[Task instructions] Would you please copy every line below that includes the string "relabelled"?

[Information]
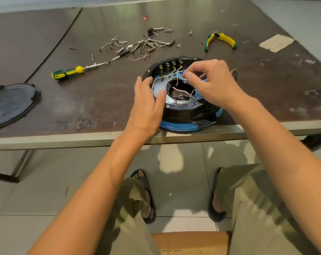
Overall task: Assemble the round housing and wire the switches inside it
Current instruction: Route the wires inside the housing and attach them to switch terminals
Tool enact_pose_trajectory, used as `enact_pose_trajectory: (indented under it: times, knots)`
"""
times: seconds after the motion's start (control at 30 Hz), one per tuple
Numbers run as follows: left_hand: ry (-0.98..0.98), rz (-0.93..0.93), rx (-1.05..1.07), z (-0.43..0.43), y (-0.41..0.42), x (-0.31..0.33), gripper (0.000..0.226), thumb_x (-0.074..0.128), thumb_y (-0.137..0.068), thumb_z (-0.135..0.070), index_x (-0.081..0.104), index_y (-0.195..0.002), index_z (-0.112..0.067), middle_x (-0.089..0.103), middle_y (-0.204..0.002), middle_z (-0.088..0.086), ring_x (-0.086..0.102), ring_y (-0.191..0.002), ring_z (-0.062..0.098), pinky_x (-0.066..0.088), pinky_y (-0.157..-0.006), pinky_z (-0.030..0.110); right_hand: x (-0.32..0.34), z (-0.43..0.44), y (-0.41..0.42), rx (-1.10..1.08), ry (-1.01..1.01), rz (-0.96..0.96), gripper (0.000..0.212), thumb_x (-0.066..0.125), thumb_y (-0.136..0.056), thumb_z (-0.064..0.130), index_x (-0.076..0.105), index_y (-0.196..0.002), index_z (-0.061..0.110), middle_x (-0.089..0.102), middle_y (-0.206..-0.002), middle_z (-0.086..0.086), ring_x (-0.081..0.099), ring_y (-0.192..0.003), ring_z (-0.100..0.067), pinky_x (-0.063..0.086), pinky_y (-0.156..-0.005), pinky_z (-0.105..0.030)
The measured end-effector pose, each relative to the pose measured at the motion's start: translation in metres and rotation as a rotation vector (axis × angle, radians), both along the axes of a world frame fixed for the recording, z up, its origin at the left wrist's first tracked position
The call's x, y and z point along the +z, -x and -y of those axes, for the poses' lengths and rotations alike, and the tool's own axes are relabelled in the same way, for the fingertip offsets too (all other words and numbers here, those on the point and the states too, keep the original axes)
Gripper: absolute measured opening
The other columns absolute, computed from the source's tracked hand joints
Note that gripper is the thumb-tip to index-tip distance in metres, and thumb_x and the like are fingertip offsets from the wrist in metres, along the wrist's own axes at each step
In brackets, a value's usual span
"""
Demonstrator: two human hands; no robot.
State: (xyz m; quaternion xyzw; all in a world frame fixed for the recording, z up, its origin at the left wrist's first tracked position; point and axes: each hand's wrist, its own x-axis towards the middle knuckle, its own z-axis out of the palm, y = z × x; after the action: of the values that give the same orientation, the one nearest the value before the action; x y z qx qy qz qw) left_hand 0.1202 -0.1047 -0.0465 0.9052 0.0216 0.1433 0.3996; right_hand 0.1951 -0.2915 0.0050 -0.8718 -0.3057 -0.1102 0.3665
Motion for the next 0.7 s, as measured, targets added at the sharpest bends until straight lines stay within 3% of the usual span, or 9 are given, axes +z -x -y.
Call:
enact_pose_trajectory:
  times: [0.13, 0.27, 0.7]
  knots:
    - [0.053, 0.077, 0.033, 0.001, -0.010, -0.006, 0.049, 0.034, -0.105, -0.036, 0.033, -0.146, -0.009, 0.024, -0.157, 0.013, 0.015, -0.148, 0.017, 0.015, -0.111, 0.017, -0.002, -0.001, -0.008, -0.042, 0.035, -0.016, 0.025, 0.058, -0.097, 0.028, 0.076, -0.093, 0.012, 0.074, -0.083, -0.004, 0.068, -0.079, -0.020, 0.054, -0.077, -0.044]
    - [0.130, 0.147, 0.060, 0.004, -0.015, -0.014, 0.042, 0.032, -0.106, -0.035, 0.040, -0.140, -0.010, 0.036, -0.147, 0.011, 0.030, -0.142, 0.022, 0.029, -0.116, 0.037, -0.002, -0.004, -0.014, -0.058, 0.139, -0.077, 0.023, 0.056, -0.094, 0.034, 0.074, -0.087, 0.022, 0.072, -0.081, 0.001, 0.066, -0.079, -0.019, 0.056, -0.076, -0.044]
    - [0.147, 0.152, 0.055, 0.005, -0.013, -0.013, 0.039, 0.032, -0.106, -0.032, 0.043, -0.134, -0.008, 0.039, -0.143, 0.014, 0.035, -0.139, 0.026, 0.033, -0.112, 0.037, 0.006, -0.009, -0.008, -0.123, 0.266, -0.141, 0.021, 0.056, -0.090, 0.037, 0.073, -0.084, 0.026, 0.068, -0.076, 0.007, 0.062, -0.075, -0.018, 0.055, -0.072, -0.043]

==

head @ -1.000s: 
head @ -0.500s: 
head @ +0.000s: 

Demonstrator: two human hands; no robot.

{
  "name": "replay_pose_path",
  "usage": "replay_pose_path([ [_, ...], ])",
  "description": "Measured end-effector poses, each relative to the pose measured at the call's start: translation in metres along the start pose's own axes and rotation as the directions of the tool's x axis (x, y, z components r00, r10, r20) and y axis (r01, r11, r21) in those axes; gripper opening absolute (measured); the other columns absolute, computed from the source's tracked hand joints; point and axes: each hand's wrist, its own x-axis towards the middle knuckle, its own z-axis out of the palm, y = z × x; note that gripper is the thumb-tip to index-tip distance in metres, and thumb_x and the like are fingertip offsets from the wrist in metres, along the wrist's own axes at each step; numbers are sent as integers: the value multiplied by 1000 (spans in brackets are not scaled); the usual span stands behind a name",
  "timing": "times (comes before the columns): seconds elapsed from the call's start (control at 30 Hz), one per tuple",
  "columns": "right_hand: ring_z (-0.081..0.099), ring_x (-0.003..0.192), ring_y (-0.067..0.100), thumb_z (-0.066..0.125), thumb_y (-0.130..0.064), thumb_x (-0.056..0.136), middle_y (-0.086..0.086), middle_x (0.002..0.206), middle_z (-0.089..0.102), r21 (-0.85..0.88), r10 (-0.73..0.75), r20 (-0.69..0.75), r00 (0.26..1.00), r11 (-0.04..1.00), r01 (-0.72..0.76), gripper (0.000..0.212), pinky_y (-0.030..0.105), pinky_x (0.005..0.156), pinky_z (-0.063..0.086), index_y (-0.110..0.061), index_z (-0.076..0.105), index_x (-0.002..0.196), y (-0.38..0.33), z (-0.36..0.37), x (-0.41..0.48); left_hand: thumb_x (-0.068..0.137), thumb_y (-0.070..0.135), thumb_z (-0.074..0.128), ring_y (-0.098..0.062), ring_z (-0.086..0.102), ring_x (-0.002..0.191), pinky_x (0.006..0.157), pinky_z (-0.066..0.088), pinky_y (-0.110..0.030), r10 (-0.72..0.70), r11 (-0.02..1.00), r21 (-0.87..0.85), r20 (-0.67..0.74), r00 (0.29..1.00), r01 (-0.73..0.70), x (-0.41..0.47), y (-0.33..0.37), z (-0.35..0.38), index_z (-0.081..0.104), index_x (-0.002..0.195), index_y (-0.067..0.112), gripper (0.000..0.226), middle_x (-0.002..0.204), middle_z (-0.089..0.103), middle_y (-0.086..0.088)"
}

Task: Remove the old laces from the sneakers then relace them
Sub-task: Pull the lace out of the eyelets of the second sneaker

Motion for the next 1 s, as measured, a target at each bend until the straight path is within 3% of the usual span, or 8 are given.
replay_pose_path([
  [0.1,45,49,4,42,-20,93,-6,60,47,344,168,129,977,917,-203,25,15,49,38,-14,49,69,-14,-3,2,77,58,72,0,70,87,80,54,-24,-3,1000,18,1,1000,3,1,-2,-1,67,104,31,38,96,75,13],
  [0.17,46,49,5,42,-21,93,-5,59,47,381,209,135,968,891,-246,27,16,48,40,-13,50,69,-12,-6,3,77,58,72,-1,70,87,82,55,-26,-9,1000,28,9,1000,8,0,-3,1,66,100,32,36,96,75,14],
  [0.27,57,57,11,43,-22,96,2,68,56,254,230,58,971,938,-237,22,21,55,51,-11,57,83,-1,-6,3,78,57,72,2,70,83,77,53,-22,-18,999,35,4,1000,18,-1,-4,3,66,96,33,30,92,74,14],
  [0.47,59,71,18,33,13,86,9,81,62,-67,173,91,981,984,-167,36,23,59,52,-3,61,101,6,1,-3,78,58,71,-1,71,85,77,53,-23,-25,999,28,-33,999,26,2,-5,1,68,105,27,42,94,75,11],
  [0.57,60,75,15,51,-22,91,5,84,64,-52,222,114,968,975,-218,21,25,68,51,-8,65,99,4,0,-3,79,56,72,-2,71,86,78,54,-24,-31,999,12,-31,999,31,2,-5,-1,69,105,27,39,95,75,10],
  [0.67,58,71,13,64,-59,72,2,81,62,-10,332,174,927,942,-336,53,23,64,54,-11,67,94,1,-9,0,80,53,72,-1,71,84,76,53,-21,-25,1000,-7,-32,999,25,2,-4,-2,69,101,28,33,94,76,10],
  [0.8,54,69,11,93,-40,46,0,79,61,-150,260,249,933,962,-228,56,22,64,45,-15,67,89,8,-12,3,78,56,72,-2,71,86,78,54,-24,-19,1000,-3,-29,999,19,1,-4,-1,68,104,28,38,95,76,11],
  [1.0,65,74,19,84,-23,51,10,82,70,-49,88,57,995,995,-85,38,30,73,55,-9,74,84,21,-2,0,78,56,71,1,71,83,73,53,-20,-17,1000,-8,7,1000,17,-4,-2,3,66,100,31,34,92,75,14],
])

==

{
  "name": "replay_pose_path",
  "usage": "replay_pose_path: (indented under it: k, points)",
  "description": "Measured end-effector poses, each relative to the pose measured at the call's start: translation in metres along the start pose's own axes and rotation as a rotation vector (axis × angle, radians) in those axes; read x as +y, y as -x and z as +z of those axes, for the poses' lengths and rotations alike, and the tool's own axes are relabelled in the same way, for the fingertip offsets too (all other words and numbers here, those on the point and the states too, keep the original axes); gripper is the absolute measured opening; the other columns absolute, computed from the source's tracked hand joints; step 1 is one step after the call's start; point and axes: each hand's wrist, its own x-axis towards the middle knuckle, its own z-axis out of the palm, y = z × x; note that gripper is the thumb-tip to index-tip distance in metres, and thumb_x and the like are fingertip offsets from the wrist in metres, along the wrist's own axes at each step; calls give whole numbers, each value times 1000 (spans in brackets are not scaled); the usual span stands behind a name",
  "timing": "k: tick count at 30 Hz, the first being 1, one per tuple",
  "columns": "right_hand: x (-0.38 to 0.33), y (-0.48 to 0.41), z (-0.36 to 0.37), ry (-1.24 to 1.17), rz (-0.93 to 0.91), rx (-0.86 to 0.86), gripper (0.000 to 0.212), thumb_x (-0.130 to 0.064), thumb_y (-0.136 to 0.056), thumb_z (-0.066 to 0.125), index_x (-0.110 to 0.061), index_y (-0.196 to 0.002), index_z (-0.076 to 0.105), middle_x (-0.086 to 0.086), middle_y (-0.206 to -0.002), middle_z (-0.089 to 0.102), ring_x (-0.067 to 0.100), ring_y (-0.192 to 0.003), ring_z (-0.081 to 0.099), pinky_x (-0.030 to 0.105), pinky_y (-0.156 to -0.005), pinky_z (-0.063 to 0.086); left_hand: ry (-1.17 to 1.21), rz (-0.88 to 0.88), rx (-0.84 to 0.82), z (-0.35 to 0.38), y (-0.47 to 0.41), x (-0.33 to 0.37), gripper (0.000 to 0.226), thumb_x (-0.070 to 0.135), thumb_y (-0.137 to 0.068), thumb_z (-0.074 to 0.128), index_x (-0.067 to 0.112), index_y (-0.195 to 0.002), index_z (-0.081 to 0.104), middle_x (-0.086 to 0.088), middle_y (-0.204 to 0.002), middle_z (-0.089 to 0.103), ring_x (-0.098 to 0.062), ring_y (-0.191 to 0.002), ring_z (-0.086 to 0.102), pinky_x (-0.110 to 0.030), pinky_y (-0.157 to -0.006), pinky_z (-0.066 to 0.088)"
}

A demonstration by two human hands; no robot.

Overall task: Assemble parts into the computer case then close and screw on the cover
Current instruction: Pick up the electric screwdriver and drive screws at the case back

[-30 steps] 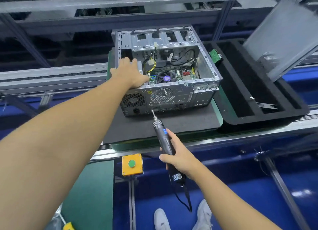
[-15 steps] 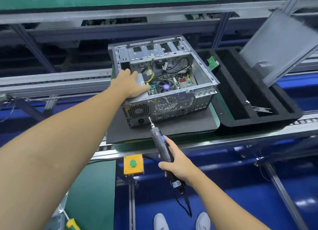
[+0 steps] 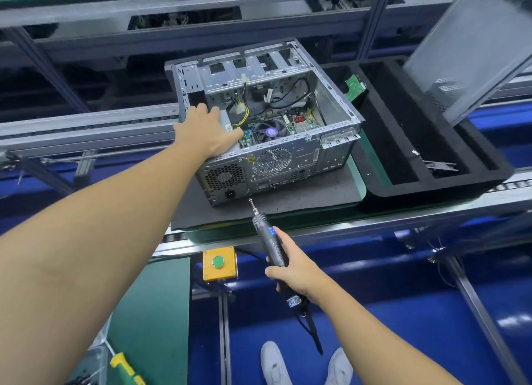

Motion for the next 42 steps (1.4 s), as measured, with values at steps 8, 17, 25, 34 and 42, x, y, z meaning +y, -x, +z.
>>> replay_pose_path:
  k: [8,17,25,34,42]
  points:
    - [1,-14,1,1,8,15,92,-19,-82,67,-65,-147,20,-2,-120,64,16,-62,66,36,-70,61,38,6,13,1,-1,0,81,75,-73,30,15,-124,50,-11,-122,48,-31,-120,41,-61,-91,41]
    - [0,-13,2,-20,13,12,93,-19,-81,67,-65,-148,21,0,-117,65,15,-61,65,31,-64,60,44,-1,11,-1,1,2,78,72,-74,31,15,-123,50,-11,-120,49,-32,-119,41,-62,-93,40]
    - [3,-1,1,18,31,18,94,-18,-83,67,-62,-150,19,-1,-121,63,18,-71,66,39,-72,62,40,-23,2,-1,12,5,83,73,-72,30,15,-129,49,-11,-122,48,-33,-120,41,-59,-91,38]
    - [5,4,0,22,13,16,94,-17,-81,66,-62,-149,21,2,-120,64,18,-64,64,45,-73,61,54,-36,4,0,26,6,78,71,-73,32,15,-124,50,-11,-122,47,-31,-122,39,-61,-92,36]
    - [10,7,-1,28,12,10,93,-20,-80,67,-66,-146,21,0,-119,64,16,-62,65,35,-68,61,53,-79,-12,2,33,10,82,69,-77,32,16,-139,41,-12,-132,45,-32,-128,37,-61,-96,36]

[Expected answer]
The call's x, y and z point along the +z, -x and -y of those axes, for the poses' lengths and rotations alike, and the tool's own axes are relabelled in the same way, for the fingertip offsets too (all other words and numbers here, those on the point and the states too, keep the original axes)
  "description": "Measured end-effector poses, each relative to the pose measured at the call's start: translation in metres along the start pose's own axes and rotation as a rotation vector (axis × angle, radians) in those axes; read x as +y, y as -x and z as +z of those axes, for the poses' lengths and rotations alike, and the tool's own axes are relabelled in the same way, for the fingertip offsets too (all other words and numbers here, those on the point and the states too, keep the original axes); gripper is the absolute measured opening; the other columns absolute, computed from the source's tracked hand joints; step 1 is one step after the call's start; point and axes: each hand's wrist, its own x-axis towards the middle knuckle, its own z-axis out of the palm, y = z × x; note that gripper is the thumb-tip to index-tip distance in metres, and thumb_x and the like are fingertip offsets from the wrist in metres, along the wrist's own axes at each step; calls give whole numbers, each value times 1000 (spans in brackets are not scaled); the usual span stands behind a name",

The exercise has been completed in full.